* [Task input]
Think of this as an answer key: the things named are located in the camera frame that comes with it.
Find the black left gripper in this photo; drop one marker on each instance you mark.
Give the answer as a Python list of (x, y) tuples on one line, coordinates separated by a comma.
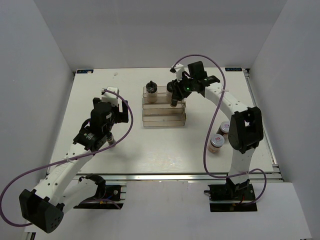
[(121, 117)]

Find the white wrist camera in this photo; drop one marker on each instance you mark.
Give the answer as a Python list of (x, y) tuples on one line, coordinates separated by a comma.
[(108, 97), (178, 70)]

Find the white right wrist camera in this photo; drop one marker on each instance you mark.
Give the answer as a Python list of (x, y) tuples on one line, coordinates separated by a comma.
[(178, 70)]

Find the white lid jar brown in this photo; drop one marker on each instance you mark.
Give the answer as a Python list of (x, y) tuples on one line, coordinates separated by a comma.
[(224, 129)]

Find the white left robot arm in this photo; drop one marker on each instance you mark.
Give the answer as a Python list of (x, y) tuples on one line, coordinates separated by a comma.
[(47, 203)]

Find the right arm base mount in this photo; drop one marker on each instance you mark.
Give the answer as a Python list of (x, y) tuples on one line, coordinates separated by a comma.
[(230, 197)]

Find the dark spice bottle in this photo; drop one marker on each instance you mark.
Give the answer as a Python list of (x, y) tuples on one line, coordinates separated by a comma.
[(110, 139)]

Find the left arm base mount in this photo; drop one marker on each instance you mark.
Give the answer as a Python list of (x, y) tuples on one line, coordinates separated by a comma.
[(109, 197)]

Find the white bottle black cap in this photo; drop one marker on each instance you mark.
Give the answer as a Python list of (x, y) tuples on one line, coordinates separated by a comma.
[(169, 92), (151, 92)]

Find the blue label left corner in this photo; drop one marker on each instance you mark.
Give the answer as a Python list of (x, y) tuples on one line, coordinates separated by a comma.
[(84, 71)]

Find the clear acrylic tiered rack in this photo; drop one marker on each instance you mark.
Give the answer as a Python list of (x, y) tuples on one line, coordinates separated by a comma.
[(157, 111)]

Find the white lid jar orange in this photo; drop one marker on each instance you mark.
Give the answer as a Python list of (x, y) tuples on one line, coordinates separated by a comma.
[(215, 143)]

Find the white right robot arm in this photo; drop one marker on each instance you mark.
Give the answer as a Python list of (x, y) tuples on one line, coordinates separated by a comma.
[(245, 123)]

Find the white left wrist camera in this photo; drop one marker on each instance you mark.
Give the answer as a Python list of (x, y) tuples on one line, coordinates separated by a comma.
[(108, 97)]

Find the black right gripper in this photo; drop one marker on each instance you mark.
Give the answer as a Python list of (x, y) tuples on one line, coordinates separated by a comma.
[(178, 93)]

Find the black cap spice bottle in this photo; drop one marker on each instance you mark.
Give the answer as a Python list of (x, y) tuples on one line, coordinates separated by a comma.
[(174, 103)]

---

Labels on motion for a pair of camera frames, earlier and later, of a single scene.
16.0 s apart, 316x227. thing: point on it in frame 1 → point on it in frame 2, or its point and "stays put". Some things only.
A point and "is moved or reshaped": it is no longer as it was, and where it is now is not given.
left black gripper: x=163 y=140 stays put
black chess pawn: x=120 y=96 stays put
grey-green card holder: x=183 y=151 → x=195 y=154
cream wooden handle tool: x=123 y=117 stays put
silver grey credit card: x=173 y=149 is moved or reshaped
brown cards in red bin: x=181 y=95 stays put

* [Assignment]
Every line above in which the word "left" is present must be copied into the answer.

* [Result of the task]
Find the black left gripper in this photo; drop one marker on each instance you mark.
Find the white left robot arm in this photo; drop one marker on each instance you mark.
Find the left arm base mount in this photo; drop one marker on each instance you mark.
Find the blue label left corner in this photo; drop one marker on each instance you mark.
Find the white left wrist camera in this photo; drop one marker on each instance you mark.
left black gripper: x=163 y=140 stays put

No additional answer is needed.